→ Aim of the exercise
Two lines below mark the span: the one containing "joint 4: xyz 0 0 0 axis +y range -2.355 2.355" and the one containing "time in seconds". Set down both, plus every line between, exactly as they stand, and nothing else.

((

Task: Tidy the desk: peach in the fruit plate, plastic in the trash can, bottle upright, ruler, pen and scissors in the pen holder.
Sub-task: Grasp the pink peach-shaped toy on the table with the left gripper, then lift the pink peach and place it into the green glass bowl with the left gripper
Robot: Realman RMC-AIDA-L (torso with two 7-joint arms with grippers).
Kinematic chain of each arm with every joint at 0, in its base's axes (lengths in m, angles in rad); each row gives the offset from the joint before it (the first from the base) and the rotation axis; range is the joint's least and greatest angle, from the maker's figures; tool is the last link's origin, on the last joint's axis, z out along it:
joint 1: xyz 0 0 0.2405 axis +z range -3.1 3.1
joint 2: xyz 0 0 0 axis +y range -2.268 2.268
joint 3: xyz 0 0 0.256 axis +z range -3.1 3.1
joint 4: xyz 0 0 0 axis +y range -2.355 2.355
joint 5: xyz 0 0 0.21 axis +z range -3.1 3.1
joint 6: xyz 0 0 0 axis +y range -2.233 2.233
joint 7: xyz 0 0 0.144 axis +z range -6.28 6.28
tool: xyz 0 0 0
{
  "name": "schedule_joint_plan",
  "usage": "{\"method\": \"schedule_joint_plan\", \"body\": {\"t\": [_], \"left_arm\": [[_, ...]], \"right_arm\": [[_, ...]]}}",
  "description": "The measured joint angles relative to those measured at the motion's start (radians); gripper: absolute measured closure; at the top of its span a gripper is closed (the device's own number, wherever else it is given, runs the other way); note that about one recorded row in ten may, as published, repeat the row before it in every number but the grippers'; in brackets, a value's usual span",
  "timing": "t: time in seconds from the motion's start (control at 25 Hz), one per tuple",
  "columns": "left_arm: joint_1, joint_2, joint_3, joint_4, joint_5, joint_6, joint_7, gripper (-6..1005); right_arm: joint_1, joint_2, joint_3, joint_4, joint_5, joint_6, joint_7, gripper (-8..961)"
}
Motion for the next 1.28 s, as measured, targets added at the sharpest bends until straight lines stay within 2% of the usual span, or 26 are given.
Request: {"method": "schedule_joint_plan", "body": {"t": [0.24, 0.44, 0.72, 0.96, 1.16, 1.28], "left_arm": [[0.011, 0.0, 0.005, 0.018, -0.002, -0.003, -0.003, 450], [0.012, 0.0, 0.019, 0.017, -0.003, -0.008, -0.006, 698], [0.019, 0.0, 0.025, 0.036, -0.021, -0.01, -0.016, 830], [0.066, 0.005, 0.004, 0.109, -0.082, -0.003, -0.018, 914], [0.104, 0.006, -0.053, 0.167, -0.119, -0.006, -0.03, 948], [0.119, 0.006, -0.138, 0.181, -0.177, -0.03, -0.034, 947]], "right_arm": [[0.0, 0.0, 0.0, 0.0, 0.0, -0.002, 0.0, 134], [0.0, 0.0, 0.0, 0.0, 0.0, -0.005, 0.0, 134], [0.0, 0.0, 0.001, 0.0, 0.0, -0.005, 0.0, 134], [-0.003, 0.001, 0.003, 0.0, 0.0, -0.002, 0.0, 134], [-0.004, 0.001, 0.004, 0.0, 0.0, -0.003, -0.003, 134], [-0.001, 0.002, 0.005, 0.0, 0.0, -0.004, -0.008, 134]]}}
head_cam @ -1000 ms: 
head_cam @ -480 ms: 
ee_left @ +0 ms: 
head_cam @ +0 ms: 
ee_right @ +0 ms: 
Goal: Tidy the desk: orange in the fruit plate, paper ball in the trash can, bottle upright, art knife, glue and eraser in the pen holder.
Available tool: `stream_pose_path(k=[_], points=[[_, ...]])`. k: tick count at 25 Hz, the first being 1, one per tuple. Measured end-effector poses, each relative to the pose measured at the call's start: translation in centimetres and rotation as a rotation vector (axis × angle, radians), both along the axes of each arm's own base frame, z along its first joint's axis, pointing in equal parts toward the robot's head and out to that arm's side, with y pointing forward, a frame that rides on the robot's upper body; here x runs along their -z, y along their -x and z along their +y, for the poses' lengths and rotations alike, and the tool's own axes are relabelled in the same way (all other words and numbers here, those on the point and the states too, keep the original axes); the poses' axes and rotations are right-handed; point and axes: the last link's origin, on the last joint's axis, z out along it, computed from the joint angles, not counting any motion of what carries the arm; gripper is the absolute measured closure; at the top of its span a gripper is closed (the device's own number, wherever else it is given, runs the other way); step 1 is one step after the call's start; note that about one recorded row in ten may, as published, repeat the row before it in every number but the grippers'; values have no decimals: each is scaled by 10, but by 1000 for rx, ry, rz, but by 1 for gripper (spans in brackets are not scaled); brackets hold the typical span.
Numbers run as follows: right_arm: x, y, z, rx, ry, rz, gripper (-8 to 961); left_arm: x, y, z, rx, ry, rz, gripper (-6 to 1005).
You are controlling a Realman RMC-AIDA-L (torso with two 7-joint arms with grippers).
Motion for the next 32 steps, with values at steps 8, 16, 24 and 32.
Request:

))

→ Written response
joint 4: xyz 0 0 0 axis +y range -2.355 2.355
joint 5: xyz 0 0 0.21 axis +z range -3.1 3.1
joint 6: xyz 0 0 0 axis +y range -2.233 2.233
joint 7: xyz 0 0 0.144 axis +z range -6.28 6.28
tool: xyz 0 0 0
{
  "name": "schedule_joint_plan",
  "usage": "{\"method\": \"schedule_joint_plan\", \"body\": {\"t\": [_], \"left_arm\": [[_, ...]], \"right_arm\": [[_, ...]]}}",
  "description": "The measured joint angles relative to those measured at the motion's start (radians); gripper: absolute measured closure; at the top of its span a gripper is closed (the device's own number, wherever else it is given, runs the other way); note that about one recorded row in ten may, as published, repeat the row before it in every number but the grippers'; in brackets, a value's usual span",
  "timing": "t: time in seconds from the motion's start (control at 25 Hz), one per tuple",

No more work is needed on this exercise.